Heimdall: A Comprehensive Paradigm for Evaluating Single-Cell Representations within Foundational Models

Project description

Lint

Heimdall

Installation

# Clone repository
git clone https://github.com/gkrieg/Heimdall && cd Heimdall

# Create conda env
conda create --name heimdall python=3.10 && conda activate heimdall

# Install dependencies
pip install torch==2.0.1+cu118 --index-url https://download.pytorch.org/whl/cu118
pip install -r requirements.txt

# Install Heimdall (in editable `-e` mode)
pip install -e .

Quickstart

train.py provides a clear overview of the inputs needed, how to prepare the data, model, optimizer, and run the trainer.

python train.py +experiments=cta_pancreas

Make sure to edit the global file config/global_vars.yaml based on your set up.

Sweeps

scripts/create_sweep.py has the arguments --experiment-name (the hydra experiment file name), --project-name (W&B project name), --fg and --fc which are the names of the hydra configs. It is a short script that will load in sweeps/base.yaml and updates it appropriately, and creates a sweep argument and returns it. This can work in tandem with deploy_sweep.sh to submit multiple sweeps on SLURM systems.

python scripts/create_sweep.py --experiment-name cta_pancreas --project-name Pancreas-Celltype-Classification

Dev Notes

Dev installation

pip install -r requirements.txt

Once the pre-commit command line tool is installed, every time you commit some changes, it will perform several code-style checks and automatically apply some fixes for you (if there is any issue).

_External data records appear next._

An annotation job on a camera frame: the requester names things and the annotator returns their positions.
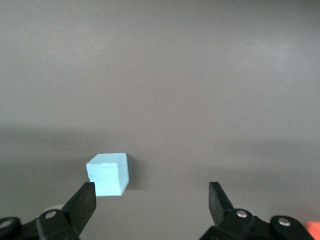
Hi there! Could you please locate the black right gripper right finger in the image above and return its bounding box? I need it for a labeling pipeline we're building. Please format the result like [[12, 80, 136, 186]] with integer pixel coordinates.
[[199, 181, 315, 240]]

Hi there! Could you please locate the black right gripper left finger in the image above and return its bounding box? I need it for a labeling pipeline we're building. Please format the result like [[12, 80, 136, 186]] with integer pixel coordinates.
[[0, 181, 98, 240]]

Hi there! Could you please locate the light blue foam block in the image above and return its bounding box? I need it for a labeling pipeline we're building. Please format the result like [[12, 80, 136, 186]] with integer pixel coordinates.
[[86, 152, 130, 198]]

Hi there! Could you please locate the orange foam block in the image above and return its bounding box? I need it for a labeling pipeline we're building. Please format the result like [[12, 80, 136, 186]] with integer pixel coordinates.
[[305, 221, 320, 240]]

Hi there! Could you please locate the dark grey table mat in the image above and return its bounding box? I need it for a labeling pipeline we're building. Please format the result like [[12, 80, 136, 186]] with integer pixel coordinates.
[[0, 0, 320, 240]]

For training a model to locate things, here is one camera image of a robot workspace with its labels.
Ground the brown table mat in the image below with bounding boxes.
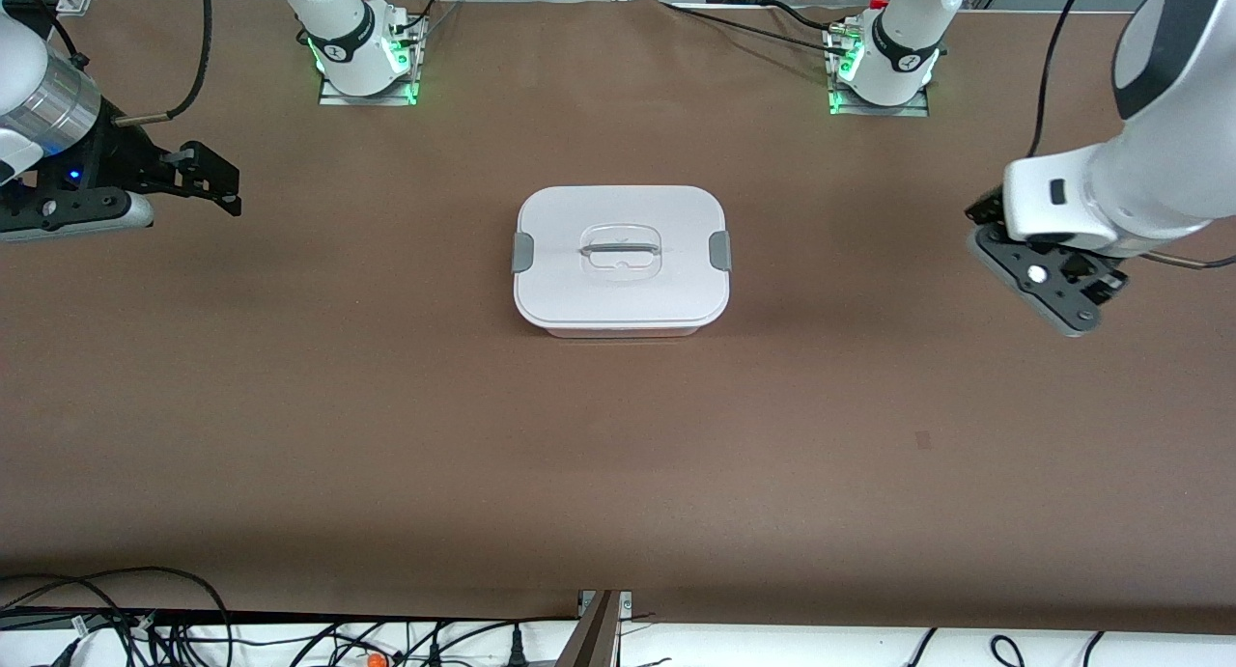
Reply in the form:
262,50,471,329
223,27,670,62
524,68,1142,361
0,0,1236,639

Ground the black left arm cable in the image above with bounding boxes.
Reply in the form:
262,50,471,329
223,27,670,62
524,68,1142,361
1025,0,1100,162

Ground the aluminium frame strut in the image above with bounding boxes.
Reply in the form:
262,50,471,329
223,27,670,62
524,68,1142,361
555,590,634,667

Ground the black looped cable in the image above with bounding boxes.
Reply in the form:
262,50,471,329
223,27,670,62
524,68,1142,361
0,566,235,667

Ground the thin black table cable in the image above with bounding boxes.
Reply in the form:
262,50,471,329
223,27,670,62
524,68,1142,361
660,0,862,60

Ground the white box lid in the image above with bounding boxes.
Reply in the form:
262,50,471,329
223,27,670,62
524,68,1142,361
512,184,732,332

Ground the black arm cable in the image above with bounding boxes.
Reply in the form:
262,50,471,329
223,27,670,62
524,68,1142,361
1025,0,1100,162
114,0,213,127

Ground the translucent plastic storage box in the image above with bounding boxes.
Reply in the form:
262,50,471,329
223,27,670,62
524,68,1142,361
539,321,704,341

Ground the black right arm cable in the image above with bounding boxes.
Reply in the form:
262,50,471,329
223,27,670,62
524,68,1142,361
114,0,213,127

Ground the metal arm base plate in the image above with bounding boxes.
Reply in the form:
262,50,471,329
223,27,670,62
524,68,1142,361
317,15,428,107
827,20,931,119

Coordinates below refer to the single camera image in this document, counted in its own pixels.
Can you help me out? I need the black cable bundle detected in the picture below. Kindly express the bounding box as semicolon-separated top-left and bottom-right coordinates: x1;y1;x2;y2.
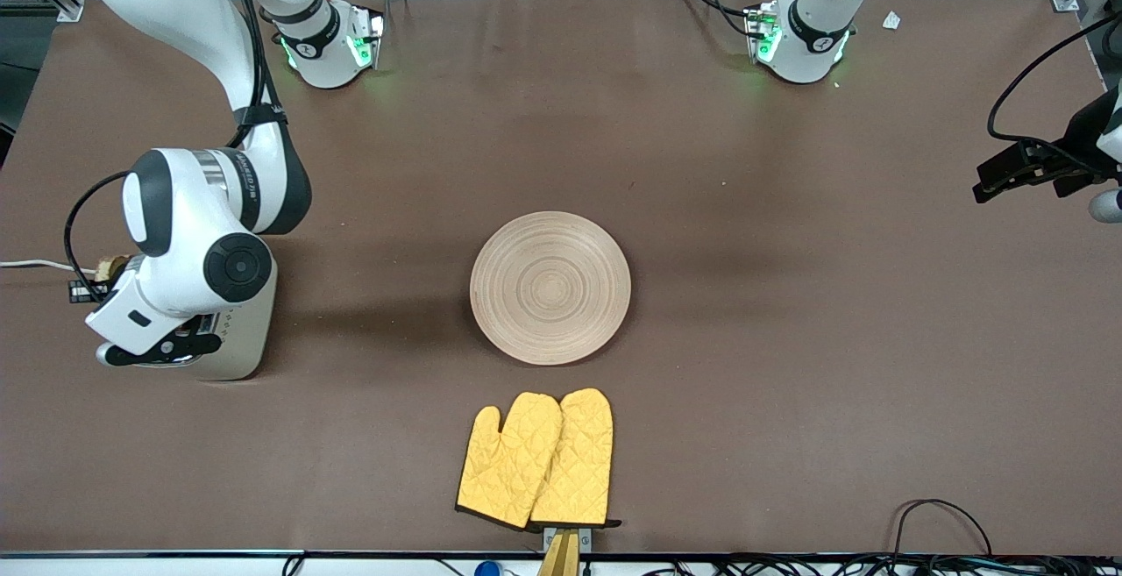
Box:
701;554;1122;576

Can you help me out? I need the chrome and beige toaster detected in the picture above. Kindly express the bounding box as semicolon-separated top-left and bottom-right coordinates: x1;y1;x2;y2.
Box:
117;238;279;382

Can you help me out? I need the yellow quilted oven mitt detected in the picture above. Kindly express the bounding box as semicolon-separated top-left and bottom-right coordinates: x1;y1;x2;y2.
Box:
456;392;564;530
529;388;621;529

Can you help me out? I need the grey metal bracket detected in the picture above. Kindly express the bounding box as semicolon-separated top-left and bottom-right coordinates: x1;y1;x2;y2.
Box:
543;525;593;551

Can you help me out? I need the round wooden plate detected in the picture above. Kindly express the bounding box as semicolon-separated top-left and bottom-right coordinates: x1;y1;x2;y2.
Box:
470;210;632;366

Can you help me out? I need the brown table cover sheet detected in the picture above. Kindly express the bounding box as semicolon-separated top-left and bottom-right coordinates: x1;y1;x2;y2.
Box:
0;0;1122;557

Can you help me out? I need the black looped cable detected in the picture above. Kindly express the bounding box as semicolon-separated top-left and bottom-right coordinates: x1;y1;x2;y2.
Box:
892;499;996;559

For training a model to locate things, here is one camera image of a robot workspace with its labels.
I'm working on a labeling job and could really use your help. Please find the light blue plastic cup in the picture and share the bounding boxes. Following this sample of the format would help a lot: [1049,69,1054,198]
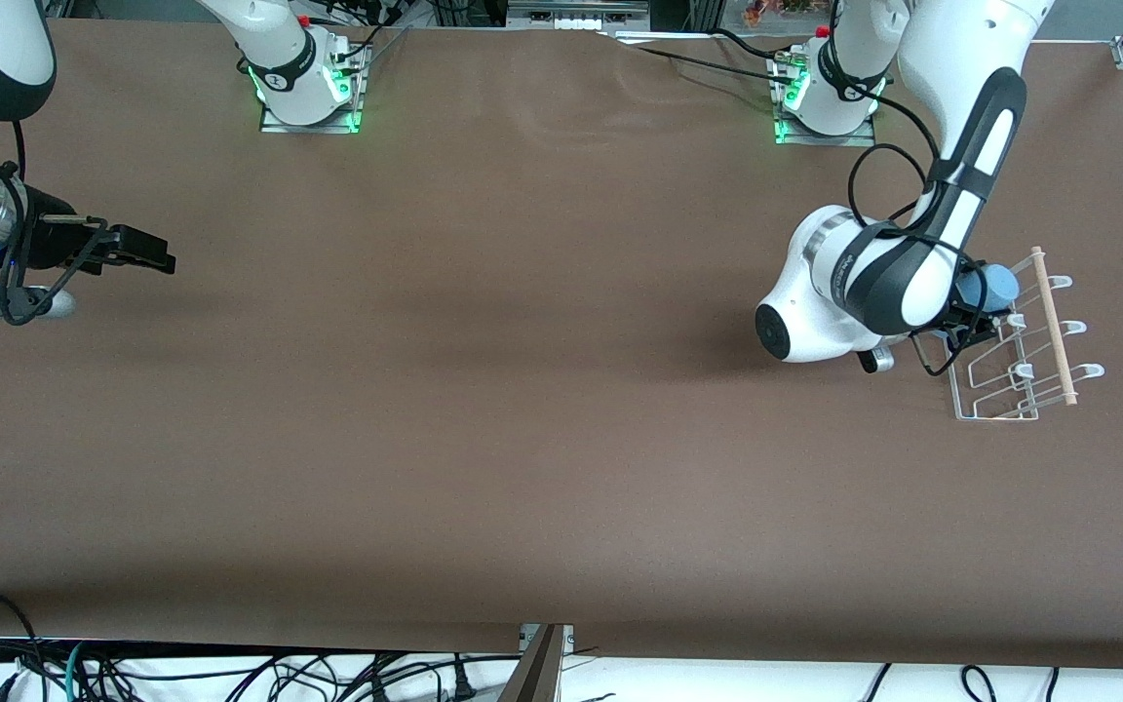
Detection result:
[956,261,1022,314]

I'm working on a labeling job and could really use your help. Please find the black arm base cable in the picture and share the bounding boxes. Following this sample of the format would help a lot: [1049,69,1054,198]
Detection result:
[328,0,411,71]
[620,27,796,89]

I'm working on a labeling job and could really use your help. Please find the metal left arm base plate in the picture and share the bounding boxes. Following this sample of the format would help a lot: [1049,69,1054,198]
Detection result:
[769,47,880,148]

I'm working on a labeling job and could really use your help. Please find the black left arm base cable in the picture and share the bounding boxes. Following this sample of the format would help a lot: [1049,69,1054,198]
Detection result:
[620,27,796,89]

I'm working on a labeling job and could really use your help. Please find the white power strip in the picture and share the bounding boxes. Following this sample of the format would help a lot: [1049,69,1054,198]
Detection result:
[506,0,652,30]

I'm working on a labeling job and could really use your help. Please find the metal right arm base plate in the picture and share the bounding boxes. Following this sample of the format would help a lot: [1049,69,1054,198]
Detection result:
[257,41,369,136]

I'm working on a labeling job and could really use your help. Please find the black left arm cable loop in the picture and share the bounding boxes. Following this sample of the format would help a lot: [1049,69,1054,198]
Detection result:
[847,86,962,235]

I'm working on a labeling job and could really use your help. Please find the black right arm base cable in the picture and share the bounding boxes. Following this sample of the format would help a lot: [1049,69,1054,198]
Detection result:
[328,0,411,71]

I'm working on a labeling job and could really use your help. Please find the white wire rack wooden rod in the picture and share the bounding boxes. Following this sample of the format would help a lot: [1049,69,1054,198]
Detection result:
[949,247,1106,422]

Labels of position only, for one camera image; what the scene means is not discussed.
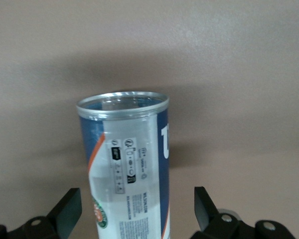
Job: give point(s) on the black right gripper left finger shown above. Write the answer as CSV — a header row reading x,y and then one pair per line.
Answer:
x,y
64,211

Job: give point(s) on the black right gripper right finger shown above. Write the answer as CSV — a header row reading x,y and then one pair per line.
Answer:
x,y
204,211

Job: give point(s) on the clear blue white tennis can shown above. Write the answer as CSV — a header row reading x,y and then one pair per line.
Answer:
x,y
129,161

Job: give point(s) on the brown table cloth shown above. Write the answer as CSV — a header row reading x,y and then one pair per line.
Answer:
x,y
40,74

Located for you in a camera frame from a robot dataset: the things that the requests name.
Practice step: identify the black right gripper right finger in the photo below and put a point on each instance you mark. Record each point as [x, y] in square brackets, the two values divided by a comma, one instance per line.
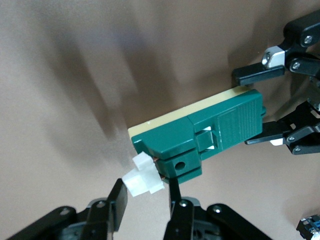
[182, 220]

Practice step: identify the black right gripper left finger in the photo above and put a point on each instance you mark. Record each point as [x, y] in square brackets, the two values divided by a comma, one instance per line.
[117, 205]

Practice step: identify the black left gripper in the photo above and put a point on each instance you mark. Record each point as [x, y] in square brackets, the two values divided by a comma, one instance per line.
[316, 100]

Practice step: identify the green terminal block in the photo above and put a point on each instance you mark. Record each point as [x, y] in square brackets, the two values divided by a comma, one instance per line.
[212, 130]

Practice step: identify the red push button black block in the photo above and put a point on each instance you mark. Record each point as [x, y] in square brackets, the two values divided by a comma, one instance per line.
[308, 228]

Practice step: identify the brown paper table cover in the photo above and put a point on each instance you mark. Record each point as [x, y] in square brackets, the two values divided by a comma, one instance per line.
[75, 75]

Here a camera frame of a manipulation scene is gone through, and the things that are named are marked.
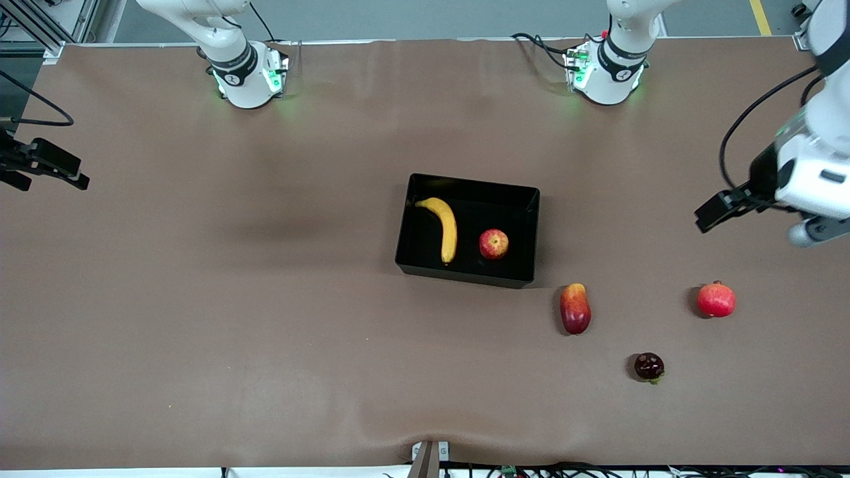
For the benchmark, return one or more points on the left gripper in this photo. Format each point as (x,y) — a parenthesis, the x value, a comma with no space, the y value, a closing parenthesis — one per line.
(764,174)

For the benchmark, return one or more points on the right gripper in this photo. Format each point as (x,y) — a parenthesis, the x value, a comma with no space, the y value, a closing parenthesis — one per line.
(14,159)

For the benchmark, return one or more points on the red yellow apple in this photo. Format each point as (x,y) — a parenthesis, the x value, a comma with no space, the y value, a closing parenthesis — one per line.
(494,244)

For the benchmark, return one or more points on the black plastic box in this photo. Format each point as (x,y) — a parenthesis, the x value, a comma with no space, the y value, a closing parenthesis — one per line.
(495,265)

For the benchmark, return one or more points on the yellow banana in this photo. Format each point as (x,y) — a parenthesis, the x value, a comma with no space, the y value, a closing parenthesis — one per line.
(448,229)

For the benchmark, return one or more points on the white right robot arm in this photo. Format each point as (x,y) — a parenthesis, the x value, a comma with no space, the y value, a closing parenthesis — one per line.
(246,83)

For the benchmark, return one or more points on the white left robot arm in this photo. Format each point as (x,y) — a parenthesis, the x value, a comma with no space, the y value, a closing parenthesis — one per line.
(607,79)

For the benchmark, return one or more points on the red pomegranate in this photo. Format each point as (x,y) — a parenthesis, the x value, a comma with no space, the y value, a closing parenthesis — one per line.
(716,300)

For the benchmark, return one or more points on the dark purple mangosteen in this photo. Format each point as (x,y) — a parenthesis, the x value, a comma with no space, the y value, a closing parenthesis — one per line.
(649,366)

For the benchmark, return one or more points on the red yellow mango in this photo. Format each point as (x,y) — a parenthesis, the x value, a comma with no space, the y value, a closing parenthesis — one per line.
(575,309)

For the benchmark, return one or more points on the metal table clamp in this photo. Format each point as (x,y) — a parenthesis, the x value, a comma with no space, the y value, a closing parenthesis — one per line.
(428,458)

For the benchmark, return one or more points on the aluminium frame with struts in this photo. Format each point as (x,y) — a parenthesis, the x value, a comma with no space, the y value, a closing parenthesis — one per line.
(40,30)

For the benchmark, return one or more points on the aluminium frame with caster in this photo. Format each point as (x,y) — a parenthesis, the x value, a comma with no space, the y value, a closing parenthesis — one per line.
(802,40)

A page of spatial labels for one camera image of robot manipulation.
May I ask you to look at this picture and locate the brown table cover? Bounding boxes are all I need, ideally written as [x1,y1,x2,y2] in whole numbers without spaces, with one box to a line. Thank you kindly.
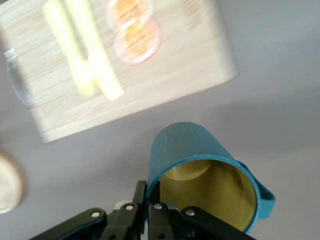
[0,0,320,240]

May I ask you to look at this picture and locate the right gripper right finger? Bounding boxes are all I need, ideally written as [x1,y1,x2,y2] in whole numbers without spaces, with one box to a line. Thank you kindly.
[147,181,258,240]

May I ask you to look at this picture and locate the yellow plastic knife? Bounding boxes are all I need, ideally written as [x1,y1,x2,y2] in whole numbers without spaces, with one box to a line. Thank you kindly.
[66,0,125,101]

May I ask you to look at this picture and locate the bamboo cutting board metal handle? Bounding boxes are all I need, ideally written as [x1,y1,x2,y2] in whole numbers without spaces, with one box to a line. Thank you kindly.
[0,0,238,144]

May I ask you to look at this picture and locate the yellow plastic fork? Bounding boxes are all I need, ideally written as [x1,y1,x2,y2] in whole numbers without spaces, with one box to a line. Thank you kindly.
[42,0,100,98]

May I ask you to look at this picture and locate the orange slice toy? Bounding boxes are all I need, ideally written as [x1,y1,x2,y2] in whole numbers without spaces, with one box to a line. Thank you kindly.
[106,0,155,27]
[113,17,161,66]

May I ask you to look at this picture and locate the teal cup yellow inside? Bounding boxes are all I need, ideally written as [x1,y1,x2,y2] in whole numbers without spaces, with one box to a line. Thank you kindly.
[146,121,277,236]

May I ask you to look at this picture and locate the wooden cup rack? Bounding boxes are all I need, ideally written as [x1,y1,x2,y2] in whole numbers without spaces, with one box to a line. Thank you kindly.
[0,148,25,215]

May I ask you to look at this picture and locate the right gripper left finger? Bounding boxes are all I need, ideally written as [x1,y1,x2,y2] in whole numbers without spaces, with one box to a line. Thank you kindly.
[29,179,148,240]

When auto-fixes are applied, you need to recommit those changes. Note that this process can take more than one round.

After you are done committing changes and are ready to push the commits to the remote branch, run nox to perform a final quality check. Note that nox is linting only and does not fix the issues for you. You need to address the issues manually based on the instructions provided.

Cheatsheet

# Run cell type classification dev experiment with wandb disabled
WANDB_MODE=disabled python train.py +experiments=cta_pancreas

# Run cell type classification dev experiment with wandb offline mode
WANDB_MODE=offline python train.py +experiments=cta_pancreas

# Run cell cell interaction dev experiment with wandb disabled
WANDB_MODE=disabled python train.py +experiments=cta_pancreas

# Run cell cell interaction dev experiment with wandb disabled and overwrite epochs
WANDB_MODE=disabled python train.py +experiments=cta_pancreas tasks.args.epochs=2

# Run cell cell interaction dev experiment with user profile (dev has wandb disabled by default)
python train.py +experiments=cta_pancreas user=lane-remy-dev

Nox

Run code linting and unittests:

nox

Run dev experiments test on Lane compute node with CUDA (lane-shared-dev user profile):

nox -e test_experiments

Run fast dev experiments (only selected small datasets):

nox -e test_experiments -- quick_run

Run full dev experiments (including those datasets):

nox -e test_experiments -- full_run

Run dev experiments with a different user profile:

nox -e test_experiments -- user=box-remy-dev

Local tests

We use pytest to write local tests. New test suites can be added under tests/test_{suite_name}.py.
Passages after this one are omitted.